BuzzFeed shares drop almost 24%

BuzzFeed’s first week on the stock market turned from bad to worse on Thursday, when its stock lost nearly a quarter of its value.

Her shares fell 23.6%, to close at $ 5.87, and at that price, they’re now down 31% from their closing position on Monday, when she debuted as a public company.

BuzzFeed, which is known for both its catchy lists and traditional journalism, went public by merging with a shell company known as the Special Purpose Acquisition Company, or SPAC, a route to the stock market that was popular earlier this year but has since fallen out of favor with investors.

BuzzFeed raised significantly less money from the merger than it expected after many PSPC investors demanded their reimbursement. BuzzFeed executives had hoped that the IPO would make it easier for it to acquire other digital media companies.
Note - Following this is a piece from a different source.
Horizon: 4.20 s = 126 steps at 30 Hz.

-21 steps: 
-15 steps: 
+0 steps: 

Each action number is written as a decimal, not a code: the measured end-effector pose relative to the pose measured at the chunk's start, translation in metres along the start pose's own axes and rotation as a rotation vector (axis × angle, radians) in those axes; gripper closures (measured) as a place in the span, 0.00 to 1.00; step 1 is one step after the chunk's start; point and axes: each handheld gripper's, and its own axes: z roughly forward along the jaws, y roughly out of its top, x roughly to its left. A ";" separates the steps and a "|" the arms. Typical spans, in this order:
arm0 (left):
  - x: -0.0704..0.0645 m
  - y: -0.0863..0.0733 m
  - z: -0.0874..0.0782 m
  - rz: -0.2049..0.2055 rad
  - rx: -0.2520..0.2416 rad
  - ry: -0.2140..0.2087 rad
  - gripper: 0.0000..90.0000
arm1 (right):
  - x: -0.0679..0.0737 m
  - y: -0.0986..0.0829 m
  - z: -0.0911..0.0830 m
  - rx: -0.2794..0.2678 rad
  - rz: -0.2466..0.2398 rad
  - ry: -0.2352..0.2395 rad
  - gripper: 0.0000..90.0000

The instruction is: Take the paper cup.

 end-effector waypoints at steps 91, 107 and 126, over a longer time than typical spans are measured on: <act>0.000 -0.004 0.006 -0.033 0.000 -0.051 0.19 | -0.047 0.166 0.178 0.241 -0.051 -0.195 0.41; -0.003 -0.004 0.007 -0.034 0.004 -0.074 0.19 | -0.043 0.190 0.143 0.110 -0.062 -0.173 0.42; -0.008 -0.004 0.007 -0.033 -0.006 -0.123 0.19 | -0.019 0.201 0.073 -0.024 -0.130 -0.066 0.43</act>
But it will be much more difficult after his fundraising has been insufficient and his action remains depressed.

At its current share price, BuzzFeed, which bought out HuffPost last year, has a market value of $ 775 million.
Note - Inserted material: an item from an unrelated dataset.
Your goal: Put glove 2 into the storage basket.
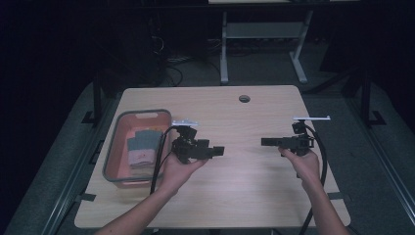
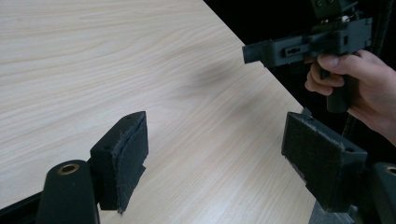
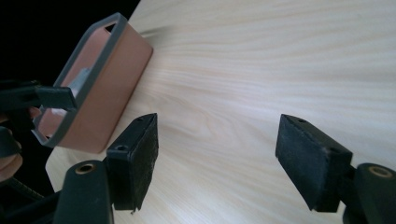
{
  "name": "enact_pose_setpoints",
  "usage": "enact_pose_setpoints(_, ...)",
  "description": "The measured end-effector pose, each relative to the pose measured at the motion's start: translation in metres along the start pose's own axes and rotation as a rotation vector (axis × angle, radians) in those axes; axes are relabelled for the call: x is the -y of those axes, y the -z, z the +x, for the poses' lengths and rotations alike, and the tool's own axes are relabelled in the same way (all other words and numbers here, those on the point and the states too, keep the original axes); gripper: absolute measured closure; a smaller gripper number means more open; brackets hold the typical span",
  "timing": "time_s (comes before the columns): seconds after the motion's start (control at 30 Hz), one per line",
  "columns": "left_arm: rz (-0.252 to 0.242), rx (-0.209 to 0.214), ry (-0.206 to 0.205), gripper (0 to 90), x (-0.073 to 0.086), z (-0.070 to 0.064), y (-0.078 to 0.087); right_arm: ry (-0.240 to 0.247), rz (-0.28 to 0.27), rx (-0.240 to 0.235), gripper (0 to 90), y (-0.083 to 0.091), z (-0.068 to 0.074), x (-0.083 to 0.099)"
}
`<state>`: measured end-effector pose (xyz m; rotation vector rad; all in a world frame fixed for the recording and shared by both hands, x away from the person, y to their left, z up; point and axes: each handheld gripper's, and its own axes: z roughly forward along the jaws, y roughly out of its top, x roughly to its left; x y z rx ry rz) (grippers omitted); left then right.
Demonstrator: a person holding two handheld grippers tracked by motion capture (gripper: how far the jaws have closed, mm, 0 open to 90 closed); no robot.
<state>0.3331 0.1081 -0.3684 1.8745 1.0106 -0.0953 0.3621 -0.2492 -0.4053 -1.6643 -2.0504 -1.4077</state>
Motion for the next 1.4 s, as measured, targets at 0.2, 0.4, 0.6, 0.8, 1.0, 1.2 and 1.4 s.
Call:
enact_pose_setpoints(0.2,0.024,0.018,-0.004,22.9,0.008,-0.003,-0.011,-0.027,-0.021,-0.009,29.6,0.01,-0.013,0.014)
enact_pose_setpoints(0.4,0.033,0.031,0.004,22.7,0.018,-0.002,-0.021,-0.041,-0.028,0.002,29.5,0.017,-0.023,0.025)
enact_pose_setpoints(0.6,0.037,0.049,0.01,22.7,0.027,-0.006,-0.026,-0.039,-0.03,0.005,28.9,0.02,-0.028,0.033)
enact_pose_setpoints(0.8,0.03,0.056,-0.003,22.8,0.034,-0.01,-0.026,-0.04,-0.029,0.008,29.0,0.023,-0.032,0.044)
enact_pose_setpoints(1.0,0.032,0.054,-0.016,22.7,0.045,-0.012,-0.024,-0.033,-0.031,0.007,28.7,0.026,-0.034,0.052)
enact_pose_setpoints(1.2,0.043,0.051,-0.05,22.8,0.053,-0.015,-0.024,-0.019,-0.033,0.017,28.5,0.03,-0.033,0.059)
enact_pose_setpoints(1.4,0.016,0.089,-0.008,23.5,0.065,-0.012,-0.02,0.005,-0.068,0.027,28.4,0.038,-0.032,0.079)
BuzzFeed’s tough first week will send shivers down the boards of other digital media companies hoping to go public or raise new funds.

The speed and depth of the fall in BuzzFeed stocks may be in part due to the small number of stocks available for trading. It may not take a lot of sales to bring the stock price down; conversely, a small amount of purchases would send it higher.

BuzzFeed appears to have enough cash to fund its business. She recently raised $ 150 million by selling debt securities. In the nine months to the end of September, it lost $ 16 million, a slight improvement from a loss of $ 21 million in the same period of 2020.